• Task details: The reply must consist of the complete listing, reproduced exactly, with no images included.

::: Data

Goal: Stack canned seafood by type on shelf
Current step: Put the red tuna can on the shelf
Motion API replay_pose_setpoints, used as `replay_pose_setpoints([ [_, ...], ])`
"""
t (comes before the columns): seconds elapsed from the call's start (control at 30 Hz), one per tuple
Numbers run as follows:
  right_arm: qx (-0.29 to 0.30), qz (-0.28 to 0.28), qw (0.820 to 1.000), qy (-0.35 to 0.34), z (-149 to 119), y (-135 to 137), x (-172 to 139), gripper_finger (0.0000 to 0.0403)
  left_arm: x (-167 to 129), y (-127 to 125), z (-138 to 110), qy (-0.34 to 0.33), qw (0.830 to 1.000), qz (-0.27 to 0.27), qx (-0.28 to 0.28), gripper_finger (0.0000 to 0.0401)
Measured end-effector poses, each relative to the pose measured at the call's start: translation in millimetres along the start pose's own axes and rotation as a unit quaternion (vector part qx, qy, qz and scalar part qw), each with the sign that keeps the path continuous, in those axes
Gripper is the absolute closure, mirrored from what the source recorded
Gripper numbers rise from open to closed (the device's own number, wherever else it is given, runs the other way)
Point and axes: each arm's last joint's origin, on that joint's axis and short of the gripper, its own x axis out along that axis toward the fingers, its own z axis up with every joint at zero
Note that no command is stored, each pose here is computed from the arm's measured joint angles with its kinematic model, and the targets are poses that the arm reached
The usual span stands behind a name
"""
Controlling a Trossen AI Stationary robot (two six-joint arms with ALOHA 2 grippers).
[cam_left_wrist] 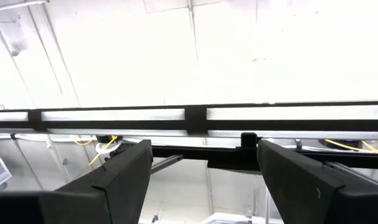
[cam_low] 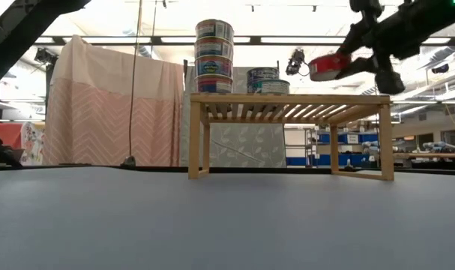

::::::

• Task result:
Goal: Stack canned seafood by type on shelf
Current step: Put the red tuna can on the shelf
Motion API replay_pose_setpoints, used as `replay_pose_setpoints([ [_, ...], ])`
"""
t (comes before the columns): seconds elapsed from the call's start (control at 30 Hz), one per tuple
Numbers run as follows:
  right_arm: qx (-0.29 to 0.30), qz (-0.28 to 0.28), qw (0.820 to 1.000), qy (-0.35 to 0.34), z (-149 to 119), y (-135 to 137), x (-172 to 139), gripper_finger (0.0000 to 0.0403)
  left_arm: x (-167 to 129), y (-127 to 125), z (-138 to 110), qy (-0.34 to 0.33), qw (0.830 to 1.000), qz (-0.27 to 0.27), qx (-0.28 to 0.28), gripper_finger (0.0000 to 0.0401)
Measured end-effector poses, each relative to the pose measured at the call's start: translation in millimetres along the start pose's own axes and rotation as a unit quaternion (vector part qx, qy, qz and scalar part qw), each with the sign that keeps the path continuous, in those axes
Gripper is the absolute closure, mirrored from what the source recorded
Gripper numbers rise from open to closed (the device's own number, wherever else it is given, runs the other way)
Point and axes: each arm's last joint's origin, on that joint's axis and short of the gripper, its own x axis out along that axis toward the fingers, its own z axis up with every joint at zero
Note that no command is stored, each pose here is computed from the arm's measured joint angles with its kinematic model, and the targets are poses that the arm reached
The usual span stands behind a name
"""
Controlling a Trossen AI Stationary robot (two six-joint arms with ALOHA 2 grippers).
[cam_left_wrist] 
[cam_low] 

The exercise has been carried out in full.